TASK ITEM ▸
Please copy, exactly as they appear below, the lines from the one containing "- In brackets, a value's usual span" through the one containing "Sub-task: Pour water".

**** DATASET EXTRACT ****

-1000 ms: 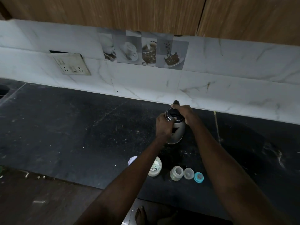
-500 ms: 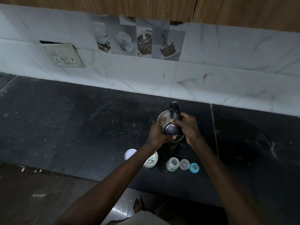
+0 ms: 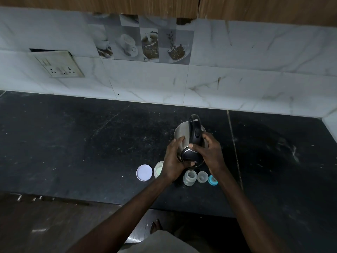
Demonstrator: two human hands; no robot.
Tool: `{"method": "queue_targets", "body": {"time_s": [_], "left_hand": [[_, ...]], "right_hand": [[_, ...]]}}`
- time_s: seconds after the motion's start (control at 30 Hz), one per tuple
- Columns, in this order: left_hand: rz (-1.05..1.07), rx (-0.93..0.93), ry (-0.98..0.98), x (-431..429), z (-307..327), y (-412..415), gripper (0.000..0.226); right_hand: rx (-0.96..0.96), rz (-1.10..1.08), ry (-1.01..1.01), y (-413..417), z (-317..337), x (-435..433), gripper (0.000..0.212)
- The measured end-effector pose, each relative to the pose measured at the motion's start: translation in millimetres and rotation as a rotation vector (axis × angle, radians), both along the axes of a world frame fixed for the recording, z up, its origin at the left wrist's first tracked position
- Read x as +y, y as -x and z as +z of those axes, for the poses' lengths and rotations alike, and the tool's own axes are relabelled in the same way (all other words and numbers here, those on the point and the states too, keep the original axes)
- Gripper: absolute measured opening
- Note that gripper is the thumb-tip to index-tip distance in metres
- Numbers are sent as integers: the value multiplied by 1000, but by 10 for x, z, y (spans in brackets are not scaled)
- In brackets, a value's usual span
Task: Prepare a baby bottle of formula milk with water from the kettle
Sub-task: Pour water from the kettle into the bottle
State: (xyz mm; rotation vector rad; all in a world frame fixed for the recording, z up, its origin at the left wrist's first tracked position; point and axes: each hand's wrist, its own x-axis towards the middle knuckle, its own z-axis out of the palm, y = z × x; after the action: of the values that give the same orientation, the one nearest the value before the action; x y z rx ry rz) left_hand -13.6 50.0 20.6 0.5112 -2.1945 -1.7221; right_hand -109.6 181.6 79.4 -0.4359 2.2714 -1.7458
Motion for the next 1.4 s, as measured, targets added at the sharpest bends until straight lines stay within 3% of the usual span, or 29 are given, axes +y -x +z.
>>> {"method": "queue_targets", "body": {"time_s": [1.4], "left_hand": [[-14, 97, 156, 92, -30, -213, 101]], "right_hand": [[132, 24, 5, -295, 35, 198, 53]]}}
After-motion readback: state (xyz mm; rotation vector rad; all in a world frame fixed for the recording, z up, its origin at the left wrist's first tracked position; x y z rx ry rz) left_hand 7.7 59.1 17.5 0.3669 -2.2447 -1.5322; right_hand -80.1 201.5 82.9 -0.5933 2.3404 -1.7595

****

TASK ANSWER ▸
- In brackets, a value's usual span
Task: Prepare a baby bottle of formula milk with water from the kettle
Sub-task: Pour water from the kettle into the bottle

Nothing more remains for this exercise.